This House is Not a Democracy: Parenting With Love and Ultimatums
“No one bosses mommy around.” Ask any of my children, and they’ll quote you on this. They’re young yet…very much still feeling around in the sandbox for the untouchable acts that will get them in serious trouble.
Having twin three-year-olds is like going into the pet store to pick out a fish and finding yourself treading water in the tank. You’re just trying to keep your head above water, while they sucker themselves to your body. One misstep and the sheer mass of them will pull you under.

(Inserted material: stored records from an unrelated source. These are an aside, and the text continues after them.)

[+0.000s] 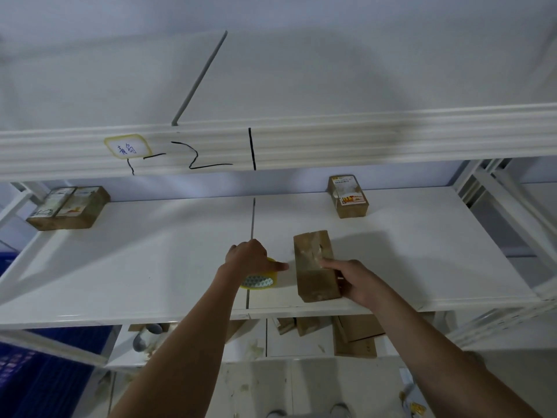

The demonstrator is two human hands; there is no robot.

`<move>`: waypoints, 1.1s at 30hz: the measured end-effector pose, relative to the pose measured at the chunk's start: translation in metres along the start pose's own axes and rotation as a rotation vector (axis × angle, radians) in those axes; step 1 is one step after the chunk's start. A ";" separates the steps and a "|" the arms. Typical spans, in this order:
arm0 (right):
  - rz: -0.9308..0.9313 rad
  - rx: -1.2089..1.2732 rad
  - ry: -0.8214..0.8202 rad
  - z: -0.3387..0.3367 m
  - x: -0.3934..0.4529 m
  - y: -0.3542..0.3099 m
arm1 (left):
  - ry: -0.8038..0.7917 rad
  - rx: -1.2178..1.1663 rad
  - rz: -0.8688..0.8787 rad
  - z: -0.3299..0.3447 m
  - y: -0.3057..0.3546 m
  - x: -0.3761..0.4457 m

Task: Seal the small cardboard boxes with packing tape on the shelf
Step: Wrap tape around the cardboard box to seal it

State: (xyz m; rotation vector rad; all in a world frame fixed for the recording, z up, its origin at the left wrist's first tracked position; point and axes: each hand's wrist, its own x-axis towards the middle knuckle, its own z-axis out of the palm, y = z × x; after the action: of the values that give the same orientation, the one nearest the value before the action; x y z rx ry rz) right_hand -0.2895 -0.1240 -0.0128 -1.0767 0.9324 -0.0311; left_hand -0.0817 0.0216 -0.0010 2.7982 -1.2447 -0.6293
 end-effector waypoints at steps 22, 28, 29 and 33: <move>-0.014 -0.753 0.458 -0.003 0.036 0.017 | 0.018 0.027 -0.045 0.044 0.025 0.023; -0.086 -0.851 0.489 -0.001 0.037 0.020 | 0.016 0.042 -0.036 0.043 0.030 0.026; -0.089 -0.862 0.473 -0.002 0.036 0.018 | 0.010 0.033 -0.035 0.043 0.029 0.027; -0.192 -0.808 0.506 -0.020 0.023 0.005 | -0.004 0.015 -0.021 0.041 0.022 0.028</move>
State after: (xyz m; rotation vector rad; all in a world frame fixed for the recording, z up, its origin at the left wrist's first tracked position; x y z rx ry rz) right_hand -0.2903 -0.1466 -0.0348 -1.9651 1.3385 -0.0941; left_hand -0.0956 -0.0074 -0.0446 2.8271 -1.2270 -0.6292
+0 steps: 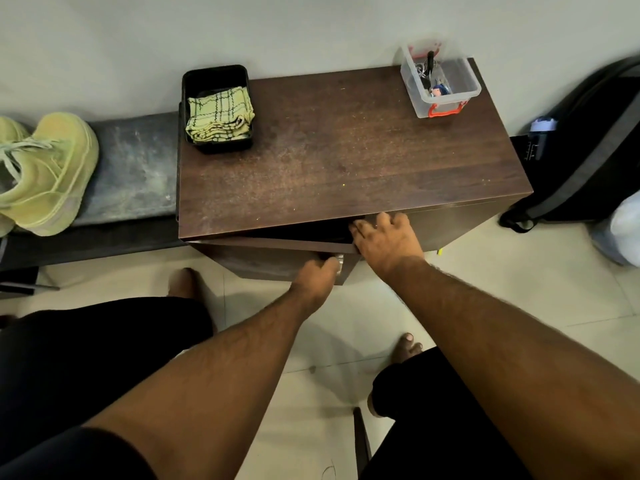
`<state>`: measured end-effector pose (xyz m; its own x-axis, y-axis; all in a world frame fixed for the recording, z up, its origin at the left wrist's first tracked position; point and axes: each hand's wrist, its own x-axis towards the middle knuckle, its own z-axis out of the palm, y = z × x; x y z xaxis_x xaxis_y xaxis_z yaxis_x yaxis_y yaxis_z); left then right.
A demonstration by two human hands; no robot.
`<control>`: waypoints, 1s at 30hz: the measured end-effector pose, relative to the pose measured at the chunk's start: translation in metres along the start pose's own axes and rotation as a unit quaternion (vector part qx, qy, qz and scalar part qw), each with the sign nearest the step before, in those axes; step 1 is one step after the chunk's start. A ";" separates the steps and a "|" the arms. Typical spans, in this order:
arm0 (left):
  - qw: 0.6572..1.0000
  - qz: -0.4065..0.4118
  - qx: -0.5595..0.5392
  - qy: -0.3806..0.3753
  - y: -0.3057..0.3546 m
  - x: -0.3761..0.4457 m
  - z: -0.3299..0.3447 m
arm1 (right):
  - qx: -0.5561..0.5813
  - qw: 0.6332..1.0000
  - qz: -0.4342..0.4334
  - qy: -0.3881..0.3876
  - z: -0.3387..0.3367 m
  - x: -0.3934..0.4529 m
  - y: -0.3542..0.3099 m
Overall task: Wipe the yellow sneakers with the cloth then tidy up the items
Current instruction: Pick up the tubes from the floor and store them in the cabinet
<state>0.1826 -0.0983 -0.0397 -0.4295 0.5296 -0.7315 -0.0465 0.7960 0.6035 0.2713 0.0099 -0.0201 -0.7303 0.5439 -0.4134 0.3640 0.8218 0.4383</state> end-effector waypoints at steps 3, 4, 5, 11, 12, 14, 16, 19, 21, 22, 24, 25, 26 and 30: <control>1.000 -0.008 -0.018 -0.010 0.004 -0.005 -0.003 | -0.022 1.000 0.004 0.000 -0.007 -0.001 -0.008; 0.999 -0.012 -0.026 -0.018 0.005 -0.007 -0.005 | -0.020 1.000 0.007 -0.003 -0.010 -0.002 -0.013; 0.999 -0.020 -0.033 -0.030 0.005 -0.009 -0.006 | -0.016 1.000 0.011 -0.013 -0.015 -0.004 -0.017; 0.996 -0.077 -0.027 -0.041 0.003 -0.017 -0.010 | 0.020 0.996 0.033 -0.078 -0.018 -0.021 -0.018; 0.996 -0.083 -0.030 -0.027 0.006 -0.018 -0.009 | 0.051 0.994 0.033 -0.089 -0.018 -0.022 -0.015; 0.993 -0.106 -0.054 -0.001 0.008 -0.018 -0.007 | 0.107 0.988 0.025 -0.110 -0.022 -0.028 -0.010; 0.988 -0.122 -0.096 -0.001 0.009 -0.019 -0.006 | 0.157 0.979 0.017 -0.129 -0.023 -0.035 -0.006; 0.981 -0.149 -0.122 0.001 0.006 -0.025 -0.006 | 0.215 0.962 0.007 -0.167 -0.022 -0.042 0.003; 0.980 -0.163 -0.111 0.006 0.002 -0.035 -0.004 | 0.232 0.955 -0.001 -0.184 -0.024 -0.045 0.008; 0.980 -0.170 -0.104 0.008 -0.003 -0.040 -0.003 | 0.235 0.953 -0.008 -0.190 -0.024 -0.045 0.011; 0.978 -0.186 -0.097 0.012 -0.018 -0.047 -0.002 | 0.238 0.950 -0.020 -0.199 -0.021 -0.046 0.014; 0.978 -0.185 -0.096 0.023 -0.029 -0.051 -0.002 | 0.238 0.949 -0.025 -0.204 -0.020 -0.047 0.015; 0.980 -0.173 -0.091 0.043 -0.039 -0.057 -0.003 | 0.233 0.949 -0.030 -0.211 -0.019 -0.048 0.015; 0.970 -0.083 0.065 0.220 -0.076 -0.078 -0.010 | 0.179 0.949 -0.064 -0.250 -0.011 -0.061 0.017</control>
<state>0.2107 -0.2030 -0.0252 -0.7700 0.2380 -0.5920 -0.0454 0.9050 0.4229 0.3159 -0.0117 0.0212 -0.4479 0.3755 -0.8114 0.5294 0.8427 0.0978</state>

This is why there have to be some hard and fast rules – rungs you climb to get yourself back on solid ground.
I was 24 when I entered my first classroom as a teacher one hot September long ago. My oldest high school senior was 22. How do you give demerits to an adult for not writing her essay when you could run into her later at a Chili’s happy hour? In the name of survival, I befriended them.
In between assignments on scenes from “Macbeth”, I would listen to their stories of loves lost and won over the course of a lunch hour. I would let it slide when things were late if they had a “really good” reason and they affected even the most generic interest in class. I let whispers ride the undercurrent of lectures like slippery eels because the thought of stopping and pointing out the disrespect felt too scary, too confrontational.
I was operating under the philosophy of, “Hey, we’re all pals here. Can’t we just get along?”
A quarter into the year, and another 20-something student interrupted me mid-Sylvia-Plath lecture with this: “Hey, lady, you pregnant?” The whispers stopped. Dead silence except the ticking of the clock. Her grand finale: “Oh, well, I guess you’re just fatter.”
Thus my brief stint at diplomacy ended. I was done coaxing them towards academia. They didn’t need my friendship. They needed my knowledge. I could continue to be their Robin Williams from “Dead Poet’s Society”, but it wasn’t doing any of us any favors.
To learn is to be willing to listen and submit yourself to the fact that someone knows more than you. You don’t want to be schooled by your friends.
Ten years and three kids later, I’m standing on a grassy knoll at the park with my kids. It’s a windy April afternoon, and below us I spy an elementary-aged kid on a cell phone. His mother approaches. She looks harried, like she needs a free foot massage at the mall. She begins to talk to him. He gives her the hand. You know the one – the “I’m in the middle of something” hand that screams my time is more important than yours. I did not stay to watch the scene play out.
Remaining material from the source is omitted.